Procedimento cautelar;
legitimidade processual; incertos
I - A legitimidade processual não se confunde com a legitimidade substantiva, consistindo esta no pressuposto jurídico de uma determinada acção, pelo que é errónea a concepção de que a legitimidade processual mais não é do que a recepção no plano adjectivo da sua congénere substantiva.
II – Em sede de providência cautelar não especificada em que o requerente peticiona a apreensão imediata de veículo automóvel entregue a terceiro com base em contrato de Aluguer Operacional de Automóveis que resolveu , e tendo a viatura sido furtada, porque não tem a requerente, conforme alega, possibilidade de identificar os interessados directos em contradizer por desconhecer quem detém a viatura, os incertos são parte legítima, face à configuração da relação controvertida apresentada pela requerente, cabendo a sua representação ao Ministério Público – art. 22 CPC.
2. Na fundamentação do acórdão afirma-se o seguinte:
"Instaurou a requerente o presente procedimento cautelar contra incertos com fundamento no facto da viatura, objecto do contrato de aluguer celebrado entre si e a B, ter sido furtada, desconhecendo-se quem a detém, bem como o seu paradeiro.
Após audição das testemunhas foi proferida decisão que, julgando os incertos parte ilegítima, absolveu-os da instância, com fundamento no facto de que a acção contra incertos tem lugar quando a não haja possibilidade de identificar os interessados directos em contradizer (art. 22 CPC) sendo que, no caso concreto, tendo o contrato de aluguer da viatura sido celebrado com a B, o procedimento cautelar deveria ter sido instaurado contra esta e não já contra aqueles.
“Após a revisão de 1995/96, a legitimidade processual singular (1) tem de ser apreciada e determinada pela utilidade ou prejuízo que da procedência ou improcedência da acção possa advir para as partes, de acordo com a configuração que o autor dá na acção à relação controvertida (cf. art. 30 LN e 26 da LV).
A legitimidade processual não se confunde com a legitimidade substantiva, consistindo esta no pressuposto jurídico de uma determinada acção, pelo que é errónea a concepção de que a legitimidade processual mais não é do que a recepção no plano adjectivo da sua congénere substantiva.
Ficou assim esclarecido, através da nova redacção art. 30/3 (26/3 LV), o tema de uma velha polémica relativo à apreciação da legitimidade das partes, que dividiu durante dezenas de anos a doutrina e a jurisprudência, acolhendo-se a posição de Barbosa de Magalhães na polémica travada com Alberto dos Reis, a propósito de um acórdão da Relação de Lisboa, de 16 de Janeiro de 1918 [...].
Deste modo, é hoje indubitável que o demandante assegura a legitimidade singular activa na acção se se identificar ele próprio como o titular da relação controvertida.
A questão era esta, em síntese: uma empresa comercial, alegando ter realizado a compra de 60 toneladas de chumbo ao réu, exigiu deste a entrega, que ainda não fora efectuada, de 23 toneladas ou, em alternativa, a respectiva indemnização por perdas e danos.
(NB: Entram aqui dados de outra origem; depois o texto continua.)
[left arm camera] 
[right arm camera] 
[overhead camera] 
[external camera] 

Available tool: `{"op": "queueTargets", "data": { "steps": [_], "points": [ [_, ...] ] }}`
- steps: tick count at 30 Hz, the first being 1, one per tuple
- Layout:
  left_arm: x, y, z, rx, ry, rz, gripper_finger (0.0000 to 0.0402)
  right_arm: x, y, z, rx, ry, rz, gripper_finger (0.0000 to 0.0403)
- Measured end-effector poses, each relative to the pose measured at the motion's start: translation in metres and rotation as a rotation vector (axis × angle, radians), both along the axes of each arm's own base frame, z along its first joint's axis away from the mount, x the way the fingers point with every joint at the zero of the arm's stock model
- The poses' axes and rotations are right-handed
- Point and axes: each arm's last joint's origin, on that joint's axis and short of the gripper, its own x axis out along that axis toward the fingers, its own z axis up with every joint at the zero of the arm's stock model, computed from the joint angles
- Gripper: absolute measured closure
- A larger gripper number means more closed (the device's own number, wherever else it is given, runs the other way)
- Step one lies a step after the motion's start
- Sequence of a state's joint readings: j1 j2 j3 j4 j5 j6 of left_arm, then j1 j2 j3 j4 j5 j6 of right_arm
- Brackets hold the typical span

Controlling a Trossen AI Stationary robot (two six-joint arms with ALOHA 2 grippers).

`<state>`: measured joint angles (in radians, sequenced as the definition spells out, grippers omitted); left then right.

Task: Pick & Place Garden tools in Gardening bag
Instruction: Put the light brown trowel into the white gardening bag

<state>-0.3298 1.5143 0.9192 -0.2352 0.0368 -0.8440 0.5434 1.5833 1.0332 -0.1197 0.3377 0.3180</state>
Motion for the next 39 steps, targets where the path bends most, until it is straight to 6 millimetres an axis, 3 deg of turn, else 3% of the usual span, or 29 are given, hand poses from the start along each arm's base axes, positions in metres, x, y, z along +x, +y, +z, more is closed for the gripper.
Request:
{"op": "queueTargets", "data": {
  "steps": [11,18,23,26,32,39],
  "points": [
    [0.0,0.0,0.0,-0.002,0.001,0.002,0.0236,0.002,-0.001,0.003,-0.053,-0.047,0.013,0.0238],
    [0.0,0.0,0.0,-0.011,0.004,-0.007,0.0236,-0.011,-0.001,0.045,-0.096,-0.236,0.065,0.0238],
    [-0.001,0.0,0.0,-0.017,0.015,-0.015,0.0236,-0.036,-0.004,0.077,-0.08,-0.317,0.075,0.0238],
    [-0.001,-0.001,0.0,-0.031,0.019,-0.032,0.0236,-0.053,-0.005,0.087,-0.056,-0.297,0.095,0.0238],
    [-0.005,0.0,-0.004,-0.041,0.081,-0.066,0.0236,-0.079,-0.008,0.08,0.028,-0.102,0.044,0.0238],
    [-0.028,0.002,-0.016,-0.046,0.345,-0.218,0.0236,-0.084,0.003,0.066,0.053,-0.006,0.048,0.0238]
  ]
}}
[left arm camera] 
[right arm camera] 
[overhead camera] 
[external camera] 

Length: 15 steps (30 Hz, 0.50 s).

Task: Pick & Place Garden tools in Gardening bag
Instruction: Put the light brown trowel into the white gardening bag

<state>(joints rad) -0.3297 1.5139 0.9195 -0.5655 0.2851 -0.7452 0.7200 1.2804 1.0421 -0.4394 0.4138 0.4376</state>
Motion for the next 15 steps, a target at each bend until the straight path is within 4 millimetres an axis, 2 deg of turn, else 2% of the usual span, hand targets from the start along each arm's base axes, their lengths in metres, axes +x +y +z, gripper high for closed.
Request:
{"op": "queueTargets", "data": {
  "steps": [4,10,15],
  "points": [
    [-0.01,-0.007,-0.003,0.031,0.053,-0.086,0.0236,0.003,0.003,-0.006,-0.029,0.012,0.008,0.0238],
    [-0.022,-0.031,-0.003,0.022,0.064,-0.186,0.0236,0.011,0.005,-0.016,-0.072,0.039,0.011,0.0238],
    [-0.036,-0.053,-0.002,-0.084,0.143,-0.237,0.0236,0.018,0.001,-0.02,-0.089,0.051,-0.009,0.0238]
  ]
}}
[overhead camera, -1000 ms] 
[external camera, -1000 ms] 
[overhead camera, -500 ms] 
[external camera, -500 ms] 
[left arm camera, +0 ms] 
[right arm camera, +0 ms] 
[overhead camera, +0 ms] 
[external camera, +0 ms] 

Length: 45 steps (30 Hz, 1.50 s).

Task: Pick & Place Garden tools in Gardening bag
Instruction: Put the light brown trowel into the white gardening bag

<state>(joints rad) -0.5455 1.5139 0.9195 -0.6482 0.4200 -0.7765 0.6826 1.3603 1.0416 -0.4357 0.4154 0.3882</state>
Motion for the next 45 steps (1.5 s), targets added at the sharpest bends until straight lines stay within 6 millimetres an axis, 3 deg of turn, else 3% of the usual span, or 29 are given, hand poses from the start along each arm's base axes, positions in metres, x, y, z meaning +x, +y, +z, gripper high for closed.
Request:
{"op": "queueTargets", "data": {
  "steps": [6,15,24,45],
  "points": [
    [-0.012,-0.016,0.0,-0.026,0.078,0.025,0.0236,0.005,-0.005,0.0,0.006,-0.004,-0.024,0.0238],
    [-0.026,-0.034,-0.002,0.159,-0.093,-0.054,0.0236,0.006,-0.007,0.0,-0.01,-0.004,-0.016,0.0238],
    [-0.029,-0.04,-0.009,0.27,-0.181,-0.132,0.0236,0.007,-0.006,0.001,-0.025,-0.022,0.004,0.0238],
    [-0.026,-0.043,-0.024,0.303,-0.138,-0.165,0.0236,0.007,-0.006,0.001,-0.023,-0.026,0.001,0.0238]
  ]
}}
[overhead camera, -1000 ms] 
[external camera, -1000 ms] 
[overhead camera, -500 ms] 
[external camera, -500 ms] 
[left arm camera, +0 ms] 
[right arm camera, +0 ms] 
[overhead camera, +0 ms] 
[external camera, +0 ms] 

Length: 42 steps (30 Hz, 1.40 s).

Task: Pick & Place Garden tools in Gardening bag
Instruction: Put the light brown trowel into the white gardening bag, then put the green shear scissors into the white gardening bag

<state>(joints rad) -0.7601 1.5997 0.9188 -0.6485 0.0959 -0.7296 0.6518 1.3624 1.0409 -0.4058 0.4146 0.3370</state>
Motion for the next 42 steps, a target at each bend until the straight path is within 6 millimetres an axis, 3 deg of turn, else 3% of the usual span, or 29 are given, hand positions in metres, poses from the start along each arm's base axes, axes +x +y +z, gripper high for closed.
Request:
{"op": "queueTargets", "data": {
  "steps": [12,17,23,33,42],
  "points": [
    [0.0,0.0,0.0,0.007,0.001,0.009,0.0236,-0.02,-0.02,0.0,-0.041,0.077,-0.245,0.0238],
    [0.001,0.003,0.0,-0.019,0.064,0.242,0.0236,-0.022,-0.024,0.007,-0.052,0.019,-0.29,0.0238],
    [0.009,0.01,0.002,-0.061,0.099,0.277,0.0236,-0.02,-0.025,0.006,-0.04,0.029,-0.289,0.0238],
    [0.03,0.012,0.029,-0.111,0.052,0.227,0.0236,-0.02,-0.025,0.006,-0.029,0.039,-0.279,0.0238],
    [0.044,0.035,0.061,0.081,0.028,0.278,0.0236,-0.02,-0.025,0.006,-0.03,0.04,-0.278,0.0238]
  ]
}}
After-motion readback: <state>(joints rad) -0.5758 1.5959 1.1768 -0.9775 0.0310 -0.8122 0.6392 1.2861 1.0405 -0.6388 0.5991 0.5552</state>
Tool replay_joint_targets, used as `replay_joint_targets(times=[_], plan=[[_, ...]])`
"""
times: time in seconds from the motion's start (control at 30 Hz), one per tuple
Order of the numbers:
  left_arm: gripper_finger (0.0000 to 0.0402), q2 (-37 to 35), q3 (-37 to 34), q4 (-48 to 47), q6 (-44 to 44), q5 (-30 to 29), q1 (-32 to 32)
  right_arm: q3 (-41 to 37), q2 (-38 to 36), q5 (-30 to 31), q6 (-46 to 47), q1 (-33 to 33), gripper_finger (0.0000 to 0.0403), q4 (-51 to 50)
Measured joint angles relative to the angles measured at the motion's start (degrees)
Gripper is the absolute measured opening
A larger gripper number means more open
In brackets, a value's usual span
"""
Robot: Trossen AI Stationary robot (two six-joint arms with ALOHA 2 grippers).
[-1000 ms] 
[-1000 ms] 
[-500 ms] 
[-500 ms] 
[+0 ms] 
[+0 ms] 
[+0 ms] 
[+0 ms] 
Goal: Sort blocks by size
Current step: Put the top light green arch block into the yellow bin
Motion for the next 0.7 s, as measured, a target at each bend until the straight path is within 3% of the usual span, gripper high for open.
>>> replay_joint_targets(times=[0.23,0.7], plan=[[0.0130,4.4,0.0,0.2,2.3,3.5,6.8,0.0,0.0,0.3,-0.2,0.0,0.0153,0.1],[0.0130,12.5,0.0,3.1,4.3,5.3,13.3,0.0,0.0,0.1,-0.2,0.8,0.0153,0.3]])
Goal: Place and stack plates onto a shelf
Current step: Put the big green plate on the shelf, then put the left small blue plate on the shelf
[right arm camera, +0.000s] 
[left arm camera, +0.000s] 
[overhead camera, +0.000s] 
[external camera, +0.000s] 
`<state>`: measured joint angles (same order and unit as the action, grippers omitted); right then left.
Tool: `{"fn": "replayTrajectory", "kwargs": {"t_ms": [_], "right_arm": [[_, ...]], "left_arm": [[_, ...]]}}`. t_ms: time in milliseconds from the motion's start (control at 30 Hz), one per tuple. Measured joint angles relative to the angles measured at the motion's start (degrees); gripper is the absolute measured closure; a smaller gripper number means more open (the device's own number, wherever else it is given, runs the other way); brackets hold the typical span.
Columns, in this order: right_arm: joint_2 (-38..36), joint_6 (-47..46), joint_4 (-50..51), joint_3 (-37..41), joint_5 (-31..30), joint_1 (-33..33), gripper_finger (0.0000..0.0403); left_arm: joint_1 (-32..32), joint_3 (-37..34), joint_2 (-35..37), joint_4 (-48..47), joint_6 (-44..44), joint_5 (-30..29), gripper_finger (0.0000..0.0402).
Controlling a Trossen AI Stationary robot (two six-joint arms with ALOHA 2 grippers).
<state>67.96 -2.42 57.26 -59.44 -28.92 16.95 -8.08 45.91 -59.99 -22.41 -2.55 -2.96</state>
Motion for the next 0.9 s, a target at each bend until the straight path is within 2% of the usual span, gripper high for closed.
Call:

O réu defendeu-se alegando a sua ilegitimidade, pois interviera no contrato apenas como representante do vendedor. A primeira instância aceitou esta defesa, mas a Relação julgou o réu parte legítima e a acção improcedente, tese que veio a ser defendida por B. Magalhães, por entender que basta que as partes sejam titulares da pretensa relação jurídica controvertida para serem tidas como legítimas, mas contrariada por A. Reis, o qual fazia depender a legitimidade da efectiva titularidade da relação jurídica controvertida.
Ou seja, o formulante do pedido deduzido é, para a aferição da legitimidade processual, o suposto titular da pretensão formulada.
Afastada a concepção objectivista da legitimidade, nenhuma dificuldade surge agora na diferenciação da sua congénere substantiva e evita confundir o aspecto da legitimidade, enquanto pressuposto processual, com o da procedência da acção”.
Tal como referido supra o interesse em contradizer assenta no prejuízo que advenha para o réu a procedência da acção.
In casu, atenta a pretensão da requerente e os factos alegados na p.i., não obstante o contrato de aluguer ter sido celebrado com a B, face ao furto da viatura, afastado está o seu interesse em contradizer porquanto, apesar da resolução do contrato acarretar a entrega do veículo, está impedida de o fazer.
Ora, tendo a viatura sido furtada e não tendo a requerente, conforme alegado, possibilidade de identificar os interessados directos em contradizer por desconhecer quem a detém, os incertos são parte legítima, face à configuração da relação controvertida apresentada pela requerente, cabendo a sua representação ao Ministério Público – art. 22 CPC."